From the New York Times website
http://www.nytimes.com/2006/06/25/books/chapters/0625-1st-good.html some excerpts of a first chapter in a reviewed book:
One of the triumphs of modern life is our ability to distance ourselves from the simple facts of our own existence. We love our hamburgers, but we've never seen the inside of a slaughterhouse...
...It's easy to forget what a luxury this is-until you visit a place like China...
...In rural areas, running water is a surprise, hot water a thrill. When you flip the switch on the wall and the light goes on, you know exactly what it costs-all you have to do is take a deep breath and feel the burn of coal smoke in your lungs...
...The cost of the rough journey China is undertaking is obvious. More than six thousand workers a year are killed in China's coal mines. The World Health Organization estimates that in East Asia, a region made up predominantly of China and South Korea, 355,000 people a year die from the effects of urban outdoor air pollution...
...All this would be much easier to condemn if the West had not done exactly the same thing during its headlong rush to become rich and prosperous. In fact, we're still doing it...
...But we've been hooked on coal for almost 150 years now, and like a Bowery junkie, we keep telling ourselves it's time to come clean, without ever actually doing it...
...The 2000 presidential election was another turning point.

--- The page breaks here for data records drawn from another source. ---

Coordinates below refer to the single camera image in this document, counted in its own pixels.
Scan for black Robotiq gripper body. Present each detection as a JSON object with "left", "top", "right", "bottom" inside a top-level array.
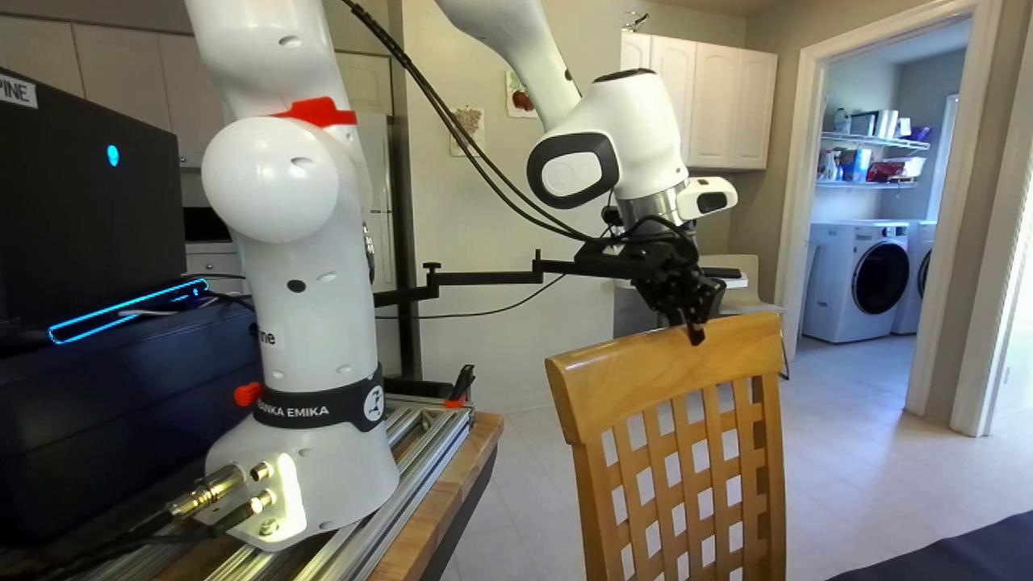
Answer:
[{"left": 625, "top": 220, "right": 704, "bottom": 301}]

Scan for wooden lattice-back chair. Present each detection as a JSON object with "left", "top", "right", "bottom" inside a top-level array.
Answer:
[{"left": 541, "top": 311, "right": 787, "bottom": 581}]

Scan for white washing machine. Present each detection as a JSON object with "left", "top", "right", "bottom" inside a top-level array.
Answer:
[{"left": 804, "top": 220, "right": 916, "bottom": 347}]

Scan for white dryer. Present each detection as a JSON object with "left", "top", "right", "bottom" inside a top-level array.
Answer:
[{"left": 890, "top": 220, "right": 941, "bottom": 338}]

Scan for black vertical stand pole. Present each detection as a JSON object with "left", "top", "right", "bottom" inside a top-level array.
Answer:
[{"left": 383, "top": 0, "right": 427, "bottom": 383}]

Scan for black clamp with orange tips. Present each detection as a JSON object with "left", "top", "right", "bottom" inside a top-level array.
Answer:
[{"left": 382, "top": 361, "right": 478, "bottom": 414}]

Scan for dark blue flat object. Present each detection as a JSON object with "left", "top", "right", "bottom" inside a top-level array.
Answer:
[{"left": 826, "top": 510, "right": 1033, "bottom": 581}]

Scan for dark blue controller box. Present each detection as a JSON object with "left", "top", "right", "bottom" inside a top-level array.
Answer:
[{"left": 0, "top": 275, "right": 264, "bottom": 545}]

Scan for black computer tower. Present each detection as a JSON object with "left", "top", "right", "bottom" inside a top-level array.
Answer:
[{"left": 0, "top": 67, "right": 191, "bottom": 351}]

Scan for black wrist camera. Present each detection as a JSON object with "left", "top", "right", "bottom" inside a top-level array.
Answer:
[{"left": 571, "top": 234, "right": 656, "bottom": 280}]

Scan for white door frame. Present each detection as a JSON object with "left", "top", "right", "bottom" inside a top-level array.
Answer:
[{"left": 773, "top": 0, "right": 1014, "bottom": 440}]

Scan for white wall cabinets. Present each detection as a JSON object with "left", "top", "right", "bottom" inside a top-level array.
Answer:
[{"left": 617, "top": 29, "right": 783, "bottom": 175}]

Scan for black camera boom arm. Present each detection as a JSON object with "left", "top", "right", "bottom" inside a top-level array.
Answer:
[{"left": 368, "top": 253, "right": 607, "bottom": 311}]

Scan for wall shelf with supplies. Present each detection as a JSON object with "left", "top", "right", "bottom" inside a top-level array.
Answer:
[{"left": 817, "top": 102, "right": 933, "bottom": 186}]

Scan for red fruit wall picture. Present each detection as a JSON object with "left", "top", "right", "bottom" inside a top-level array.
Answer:
[{"left": 504, "top": 67, "right": 541, "bottom": 119}]

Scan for brown wall picture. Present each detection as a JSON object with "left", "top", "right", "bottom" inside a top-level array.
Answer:
[{"left": 445, "top": 105, "right": 487, "bottom": 162}]

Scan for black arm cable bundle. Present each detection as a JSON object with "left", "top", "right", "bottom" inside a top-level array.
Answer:
[{"left": 338, "top": 0, "right": 607, "bottom": 246}]

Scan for aluminium rail platform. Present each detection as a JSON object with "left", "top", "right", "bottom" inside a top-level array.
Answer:
[{"left": 99, "top": 393, "right": 478, "bottom": 581}]

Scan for base cable with metal connector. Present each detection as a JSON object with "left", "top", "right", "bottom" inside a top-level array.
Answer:
[{"left": 0, "top": 474, "right": 248, "bottom": 581}]

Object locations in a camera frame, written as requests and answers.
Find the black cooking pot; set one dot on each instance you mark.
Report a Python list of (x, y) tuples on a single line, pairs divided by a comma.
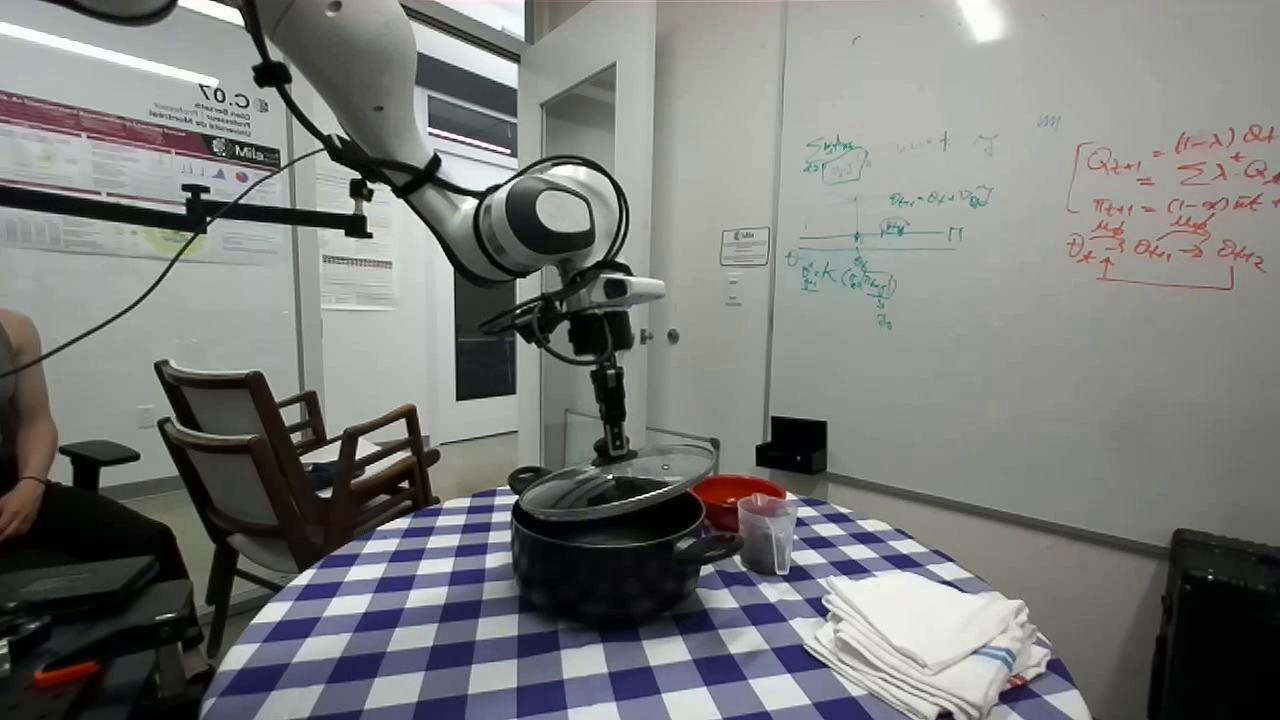
[(602, 574)]

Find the wooden armchair grey cushion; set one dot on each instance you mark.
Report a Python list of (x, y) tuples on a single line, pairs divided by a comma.
[(254, 502), (220, 395)]

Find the black office chair armrest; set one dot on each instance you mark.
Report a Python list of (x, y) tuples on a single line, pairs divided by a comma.
[(101, 455)]

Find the glass pot lid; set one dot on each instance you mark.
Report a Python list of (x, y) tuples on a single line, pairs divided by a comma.
[(653, 482)]

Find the blue white checkered tablecloth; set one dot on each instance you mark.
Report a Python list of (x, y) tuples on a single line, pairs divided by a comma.
[(402, 613)]

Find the clear plastic measuring cup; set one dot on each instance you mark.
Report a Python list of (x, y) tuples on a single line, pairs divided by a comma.
[(766, 541)]

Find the wall poster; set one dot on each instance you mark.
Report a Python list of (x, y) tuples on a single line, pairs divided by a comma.
[(83, 147)]

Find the black laptop case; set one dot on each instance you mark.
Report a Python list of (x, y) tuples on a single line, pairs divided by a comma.
[(83, 585)]

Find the folded white towel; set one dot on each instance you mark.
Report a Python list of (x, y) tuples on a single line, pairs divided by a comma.
[(922, 642)]

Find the whiteboard with writing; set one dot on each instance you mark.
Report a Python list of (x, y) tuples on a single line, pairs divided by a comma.
[(1012, 335)]

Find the black eraser box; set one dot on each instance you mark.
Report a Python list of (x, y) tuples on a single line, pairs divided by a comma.
[(796, 444)]

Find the seated person dark clothes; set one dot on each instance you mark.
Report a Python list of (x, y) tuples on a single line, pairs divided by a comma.
[(66, 524)]

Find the red bowl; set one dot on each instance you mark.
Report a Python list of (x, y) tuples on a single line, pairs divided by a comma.
[(733, 502)]

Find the dark window panel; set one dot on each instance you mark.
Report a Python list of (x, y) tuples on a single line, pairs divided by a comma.
[(487, 360)]

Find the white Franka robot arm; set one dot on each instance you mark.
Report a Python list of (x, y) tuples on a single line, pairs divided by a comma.
[(344, 67)]

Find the black boom pole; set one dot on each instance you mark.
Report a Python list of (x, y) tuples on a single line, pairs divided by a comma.
[(92, 205)]

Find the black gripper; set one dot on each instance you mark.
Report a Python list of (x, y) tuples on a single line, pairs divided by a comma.
[(611, 339)]

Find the small door sign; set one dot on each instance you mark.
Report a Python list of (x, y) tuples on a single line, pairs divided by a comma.
[(744, 247)]

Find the white door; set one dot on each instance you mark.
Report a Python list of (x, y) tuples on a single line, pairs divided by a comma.
[(713, 162)]

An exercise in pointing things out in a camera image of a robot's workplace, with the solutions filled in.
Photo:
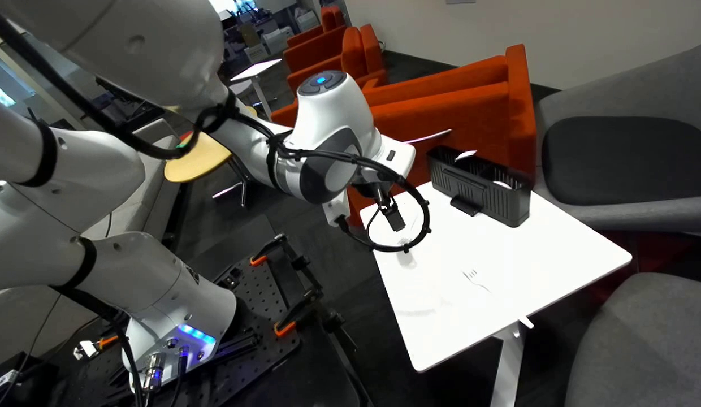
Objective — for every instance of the dark grey seat cushion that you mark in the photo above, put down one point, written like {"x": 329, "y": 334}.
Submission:
{"x": 630, "y": 158}

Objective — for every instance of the white plastic fork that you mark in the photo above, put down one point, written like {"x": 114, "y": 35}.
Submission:
{"x": 500, "y": 183}
{"x": 465, "y": 154}

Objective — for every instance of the grey lounge chair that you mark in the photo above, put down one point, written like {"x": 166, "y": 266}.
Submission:
{"x": 630, "y": 92}

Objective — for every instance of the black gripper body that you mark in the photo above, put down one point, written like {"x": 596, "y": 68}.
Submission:
{"x": 372, "y": 183}

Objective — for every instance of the white side table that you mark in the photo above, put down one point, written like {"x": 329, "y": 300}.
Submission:
{"x": 254, "y": 68}

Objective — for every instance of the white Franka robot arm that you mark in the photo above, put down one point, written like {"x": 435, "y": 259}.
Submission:
{"x": 138, "y": 45}

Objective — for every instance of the orange armchair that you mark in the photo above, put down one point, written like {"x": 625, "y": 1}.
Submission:
{"x": 333, "y": 16}
{"x": 470, "y": 120}
{"x": 442, "y": 76}
{"x": 329, "y": 53}

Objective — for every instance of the grey fabric chair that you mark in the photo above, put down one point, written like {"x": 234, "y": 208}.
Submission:
{"x": 651, "y": 346}

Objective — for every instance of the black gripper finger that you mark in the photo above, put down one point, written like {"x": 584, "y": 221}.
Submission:
{"x": 387, "y": 206}
{"x": 399, "y": 221}

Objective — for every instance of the white table stand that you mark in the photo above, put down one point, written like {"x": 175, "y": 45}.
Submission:
{"x": 509, "y": 363}

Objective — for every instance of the small white orange plug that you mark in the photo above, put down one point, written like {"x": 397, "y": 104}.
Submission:
{"x": 90, "y": 349}

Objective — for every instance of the light wooden round seat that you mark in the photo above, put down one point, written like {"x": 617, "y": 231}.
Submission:
{"x": 194, "y": 162}

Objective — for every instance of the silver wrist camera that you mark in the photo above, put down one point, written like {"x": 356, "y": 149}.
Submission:
{"x": 399, "y": 158}

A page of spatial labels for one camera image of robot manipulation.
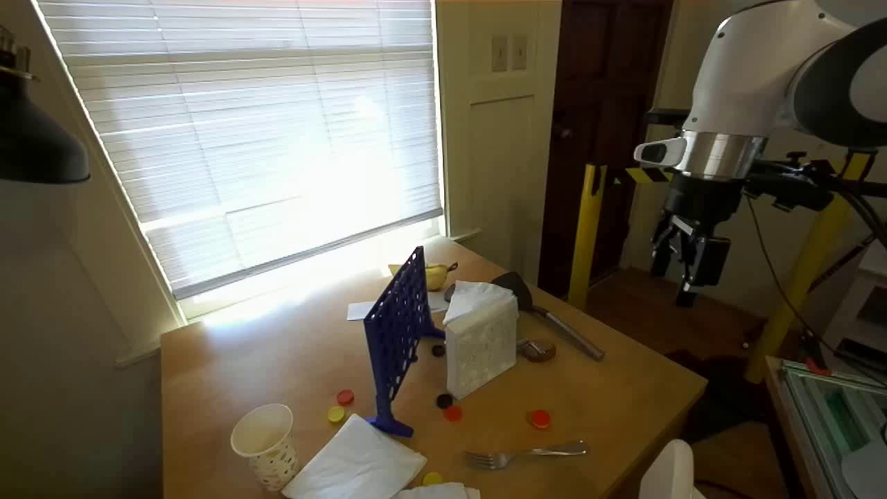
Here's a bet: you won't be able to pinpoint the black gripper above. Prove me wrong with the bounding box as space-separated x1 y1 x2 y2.
649 172 743 311

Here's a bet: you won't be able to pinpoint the small brown object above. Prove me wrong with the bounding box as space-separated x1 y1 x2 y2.
516 336 559 365

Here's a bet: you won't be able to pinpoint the yellow crumpled object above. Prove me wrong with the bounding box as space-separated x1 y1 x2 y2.
418 260 459 294

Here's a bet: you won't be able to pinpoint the yellow stand leg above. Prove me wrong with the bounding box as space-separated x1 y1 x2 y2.
743 149 875 388
564 161 610 314

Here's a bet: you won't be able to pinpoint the dark brown door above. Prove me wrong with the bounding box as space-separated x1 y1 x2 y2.
537 0 677 300

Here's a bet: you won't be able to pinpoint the metal spatula dark head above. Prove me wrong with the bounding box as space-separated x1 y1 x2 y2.
491 268 606 362

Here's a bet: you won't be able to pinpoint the white wooden chair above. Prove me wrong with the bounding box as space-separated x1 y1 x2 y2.
634 437 709 499

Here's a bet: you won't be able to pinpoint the white device green light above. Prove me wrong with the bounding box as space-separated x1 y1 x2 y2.
765 355 887 499

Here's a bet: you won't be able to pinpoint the tall white napkin block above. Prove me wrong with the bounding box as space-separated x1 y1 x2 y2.
443 290 522 401

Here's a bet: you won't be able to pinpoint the metal spoon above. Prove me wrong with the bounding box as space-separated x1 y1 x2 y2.
462 440 589 474

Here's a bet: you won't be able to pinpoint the blue connect four grid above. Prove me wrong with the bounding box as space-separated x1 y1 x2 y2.
361 243 447 440

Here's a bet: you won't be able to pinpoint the white flat napkin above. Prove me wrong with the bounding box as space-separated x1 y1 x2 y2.
280 411 429 499

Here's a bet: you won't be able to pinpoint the white window blinds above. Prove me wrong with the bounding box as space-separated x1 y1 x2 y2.
34 0 447 296

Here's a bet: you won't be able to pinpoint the white paper cup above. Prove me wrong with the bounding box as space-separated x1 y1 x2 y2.
226 401 301 495

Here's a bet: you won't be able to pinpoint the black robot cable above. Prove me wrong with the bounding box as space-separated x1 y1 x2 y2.
743 194 840 357

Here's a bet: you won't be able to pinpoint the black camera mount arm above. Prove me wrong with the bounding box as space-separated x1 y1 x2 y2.
743 151 887 210

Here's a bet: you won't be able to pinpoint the light switch plate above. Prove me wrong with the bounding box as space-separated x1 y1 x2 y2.
488 32 510 74
510 32 531 74

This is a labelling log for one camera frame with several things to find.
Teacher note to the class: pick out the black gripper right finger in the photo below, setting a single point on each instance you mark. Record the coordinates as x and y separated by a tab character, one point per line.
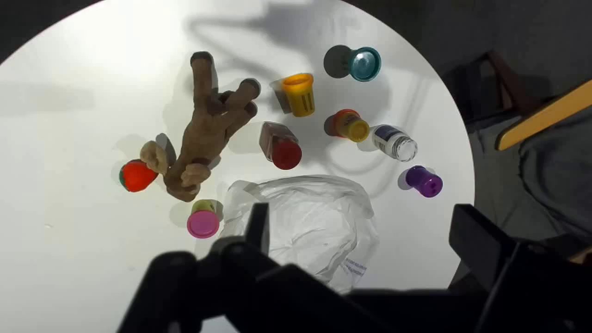
530	289

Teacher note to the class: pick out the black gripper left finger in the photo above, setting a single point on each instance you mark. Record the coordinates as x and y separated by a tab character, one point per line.
186	296

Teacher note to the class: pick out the pink lid dough tub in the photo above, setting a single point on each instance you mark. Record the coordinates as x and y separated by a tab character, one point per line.
204	222

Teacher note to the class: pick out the purple dough tub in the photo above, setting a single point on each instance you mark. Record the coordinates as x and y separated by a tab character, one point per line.
425	181

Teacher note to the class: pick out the red lid spice jar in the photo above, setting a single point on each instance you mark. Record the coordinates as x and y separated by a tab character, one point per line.
284	150

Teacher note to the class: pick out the white lid blue label jar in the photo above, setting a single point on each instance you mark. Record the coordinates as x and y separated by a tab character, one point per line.
395	143

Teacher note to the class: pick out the yellow lid orange tub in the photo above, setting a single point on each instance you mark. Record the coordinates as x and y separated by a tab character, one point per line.
352	126

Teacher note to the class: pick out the teal lid dough tub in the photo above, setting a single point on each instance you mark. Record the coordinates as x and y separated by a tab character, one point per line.
364	63

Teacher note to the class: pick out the clear white plastic bag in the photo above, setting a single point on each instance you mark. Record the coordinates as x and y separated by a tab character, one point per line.
315	228

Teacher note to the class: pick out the grey chair cushion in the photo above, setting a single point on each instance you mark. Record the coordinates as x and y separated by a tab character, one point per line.
562	178

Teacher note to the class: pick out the red toy strawberry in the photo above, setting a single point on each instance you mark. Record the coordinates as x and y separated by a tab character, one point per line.
138	176

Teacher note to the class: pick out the brown moose plush toy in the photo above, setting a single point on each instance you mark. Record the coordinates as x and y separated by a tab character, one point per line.
206	131

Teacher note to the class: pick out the wooden chair leg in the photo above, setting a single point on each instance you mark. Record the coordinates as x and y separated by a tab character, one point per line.
502	80

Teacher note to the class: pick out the yellow block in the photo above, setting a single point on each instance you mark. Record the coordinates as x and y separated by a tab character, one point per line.
299	93

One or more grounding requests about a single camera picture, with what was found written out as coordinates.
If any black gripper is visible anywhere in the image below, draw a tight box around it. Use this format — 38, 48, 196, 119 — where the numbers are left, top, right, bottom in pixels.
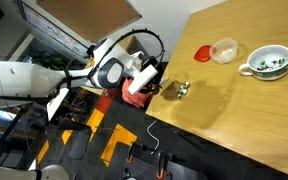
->
147, 81, 164, 97

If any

Democratic candidate Al Gore was one of the first American politicians to take global warming seriously, and anyone who takes global warming seriously is not a friend of Big Coal. Coal industry executives knew that if Gore was elected, regulations to limit or tax carbon dioxide emissions wouldn't be far behind. So Big Coal threw its money and muscle behind George W. Bush, helping him gain a decisive edge in key industrial states, including West Virginia, a Democratic stronghold that had not voted for a Republican presidential candidate in seventy-five years. After the disputed Florida recount, West Virginia's five electoral votes provided the margin that Bush needed to take his seat in the Oval Office...
Here's an interesting statistic from the review that does not appear in this excerpt:
More than 104,000 Americans died digging out coal between 1900 and 2005; twice as many may have died from black lung. The fatality rate in coal mining is almost 60 percent higher than it is in oil and gas extraction.
http://www.nytimes.com/2006/06/25/books/review/25powell.html?ex=1151380800&en=e63f331288309dac&ei=5087%0AFor the benefit of the "only Chernobyl counts" theory of energy risk analysis, that's the figure for the
United States. It's unimpressive for the Chinese, who can do that many dead bodies in a decade or two with coal.